Exercise objective:
The number needed is how many lines in these entries contain "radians"; give it alone.

-------------------------

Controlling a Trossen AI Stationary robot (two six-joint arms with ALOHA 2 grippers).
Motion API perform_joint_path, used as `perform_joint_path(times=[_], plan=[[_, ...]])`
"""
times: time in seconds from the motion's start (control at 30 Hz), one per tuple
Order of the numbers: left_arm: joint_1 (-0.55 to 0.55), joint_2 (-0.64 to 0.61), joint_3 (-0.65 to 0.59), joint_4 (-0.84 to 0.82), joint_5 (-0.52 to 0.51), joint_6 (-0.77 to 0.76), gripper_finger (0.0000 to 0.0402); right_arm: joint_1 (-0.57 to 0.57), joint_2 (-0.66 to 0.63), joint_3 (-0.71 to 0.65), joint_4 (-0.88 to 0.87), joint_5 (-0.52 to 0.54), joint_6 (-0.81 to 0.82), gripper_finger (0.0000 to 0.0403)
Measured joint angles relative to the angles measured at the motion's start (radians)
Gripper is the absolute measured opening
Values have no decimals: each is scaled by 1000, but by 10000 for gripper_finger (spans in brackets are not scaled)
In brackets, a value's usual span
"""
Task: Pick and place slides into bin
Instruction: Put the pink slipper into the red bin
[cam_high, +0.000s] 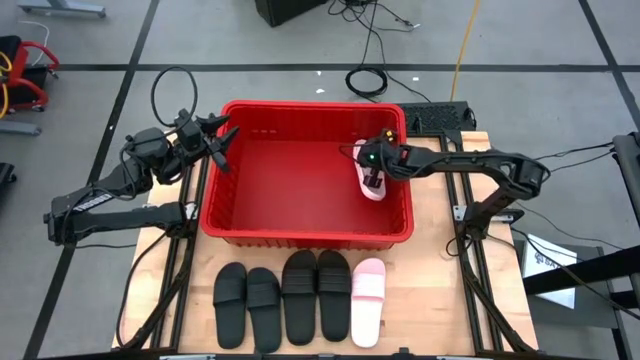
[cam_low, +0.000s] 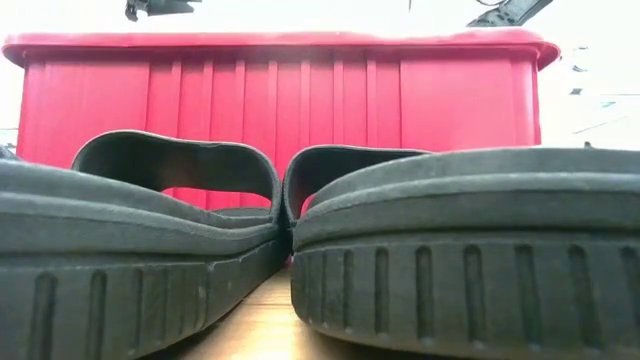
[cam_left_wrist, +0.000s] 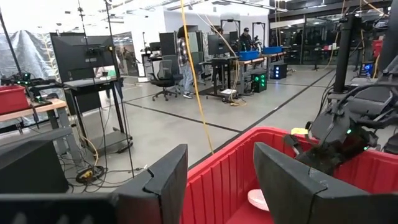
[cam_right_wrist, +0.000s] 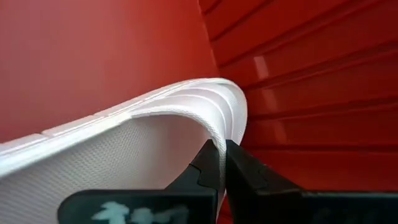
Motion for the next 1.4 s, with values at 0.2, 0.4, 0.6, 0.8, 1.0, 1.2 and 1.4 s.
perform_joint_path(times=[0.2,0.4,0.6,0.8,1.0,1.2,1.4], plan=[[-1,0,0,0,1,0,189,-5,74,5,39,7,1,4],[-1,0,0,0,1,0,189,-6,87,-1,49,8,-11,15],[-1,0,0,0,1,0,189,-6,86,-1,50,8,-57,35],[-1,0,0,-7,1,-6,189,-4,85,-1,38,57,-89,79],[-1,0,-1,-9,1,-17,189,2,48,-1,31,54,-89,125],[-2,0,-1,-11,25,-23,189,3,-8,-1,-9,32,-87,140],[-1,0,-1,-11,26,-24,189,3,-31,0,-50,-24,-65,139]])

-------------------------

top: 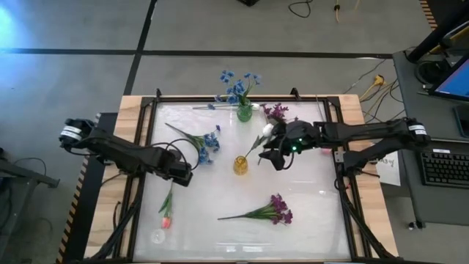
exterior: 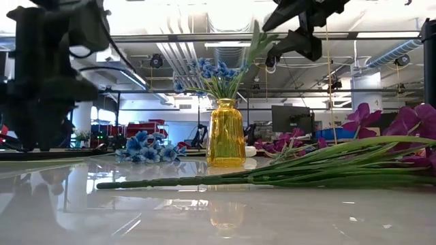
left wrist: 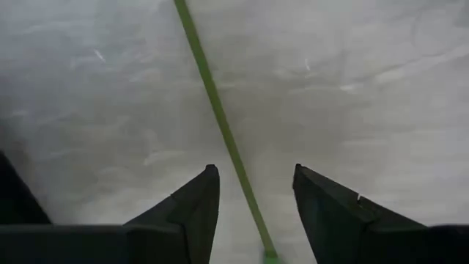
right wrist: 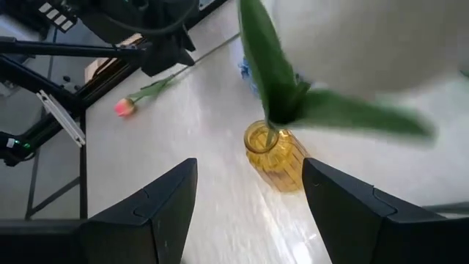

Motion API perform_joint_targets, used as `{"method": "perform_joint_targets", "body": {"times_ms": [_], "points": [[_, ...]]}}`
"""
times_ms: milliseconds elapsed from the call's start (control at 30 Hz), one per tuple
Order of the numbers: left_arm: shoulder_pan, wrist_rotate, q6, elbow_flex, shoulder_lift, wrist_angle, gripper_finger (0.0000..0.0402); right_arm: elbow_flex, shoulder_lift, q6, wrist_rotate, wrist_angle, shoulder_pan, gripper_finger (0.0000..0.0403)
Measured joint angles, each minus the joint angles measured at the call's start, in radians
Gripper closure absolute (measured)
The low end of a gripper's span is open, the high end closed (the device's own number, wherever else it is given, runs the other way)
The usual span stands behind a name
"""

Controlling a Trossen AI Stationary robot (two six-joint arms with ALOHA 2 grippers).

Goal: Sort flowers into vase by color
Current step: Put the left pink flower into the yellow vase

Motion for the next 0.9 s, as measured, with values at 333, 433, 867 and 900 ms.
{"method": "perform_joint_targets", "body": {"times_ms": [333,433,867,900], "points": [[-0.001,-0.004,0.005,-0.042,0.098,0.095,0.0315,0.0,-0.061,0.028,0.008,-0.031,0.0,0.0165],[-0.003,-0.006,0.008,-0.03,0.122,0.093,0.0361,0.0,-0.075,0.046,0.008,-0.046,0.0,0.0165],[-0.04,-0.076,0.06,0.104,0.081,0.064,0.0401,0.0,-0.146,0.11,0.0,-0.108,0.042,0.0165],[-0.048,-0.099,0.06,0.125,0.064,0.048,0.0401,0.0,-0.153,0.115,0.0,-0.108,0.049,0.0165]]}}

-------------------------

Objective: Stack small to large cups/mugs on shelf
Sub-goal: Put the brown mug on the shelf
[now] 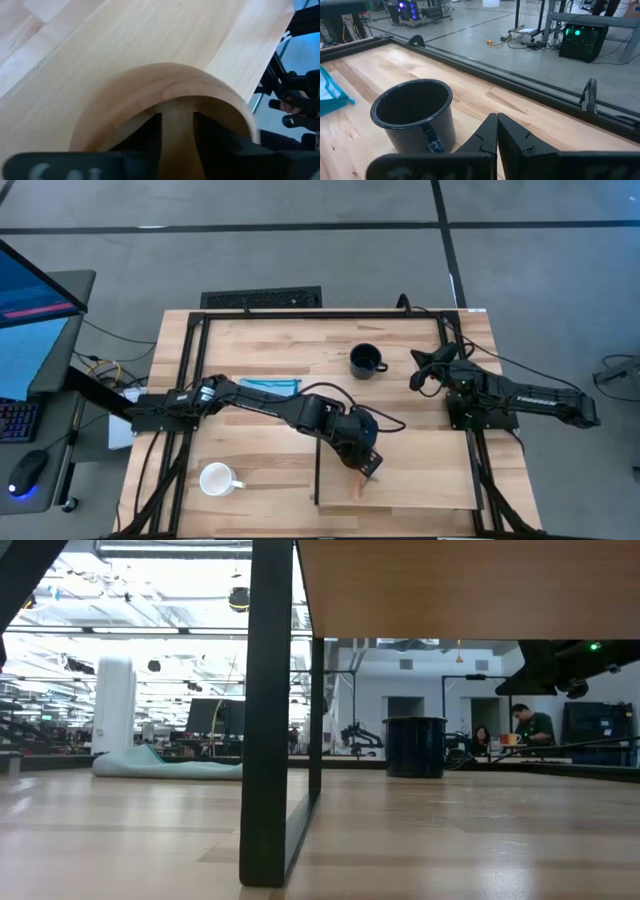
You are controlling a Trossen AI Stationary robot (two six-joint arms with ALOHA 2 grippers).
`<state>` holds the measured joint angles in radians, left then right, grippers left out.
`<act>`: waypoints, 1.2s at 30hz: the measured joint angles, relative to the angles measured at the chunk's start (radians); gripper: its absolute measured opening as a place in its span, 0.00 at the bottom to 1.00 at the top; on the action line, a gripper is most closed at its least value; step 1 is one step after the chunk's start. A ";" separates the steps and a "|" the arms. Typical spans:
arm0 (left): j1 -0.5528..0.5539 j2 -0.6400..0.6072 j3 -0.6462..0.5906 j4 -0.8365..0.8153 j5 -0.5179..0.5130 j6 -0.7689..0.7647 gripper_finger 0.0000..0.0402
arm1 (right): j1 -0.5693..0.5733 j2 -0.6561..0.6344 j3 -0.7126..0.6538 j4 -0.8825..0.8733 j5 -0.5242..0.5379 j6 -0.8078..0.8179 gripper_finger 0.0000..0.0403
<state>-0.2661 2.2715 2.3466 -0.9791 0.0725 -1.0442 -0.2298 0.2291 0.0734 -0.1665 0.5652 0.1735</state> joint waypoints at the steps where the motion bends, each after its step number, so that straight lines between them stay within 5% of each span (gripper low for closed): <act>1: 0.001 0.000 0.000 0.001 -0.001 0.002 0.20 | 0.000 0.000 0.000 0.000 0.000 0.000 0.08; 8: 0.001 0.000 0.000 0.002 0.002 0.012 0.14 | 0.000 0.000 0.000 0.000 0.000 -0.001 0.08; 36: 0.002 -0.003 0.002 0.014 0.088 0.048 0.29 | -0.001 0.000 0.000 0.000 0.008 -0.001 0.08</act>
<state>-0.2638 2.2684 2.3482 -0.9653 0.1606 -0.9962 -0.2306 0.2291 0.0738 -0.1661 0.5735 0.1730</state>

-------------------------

Result below:
4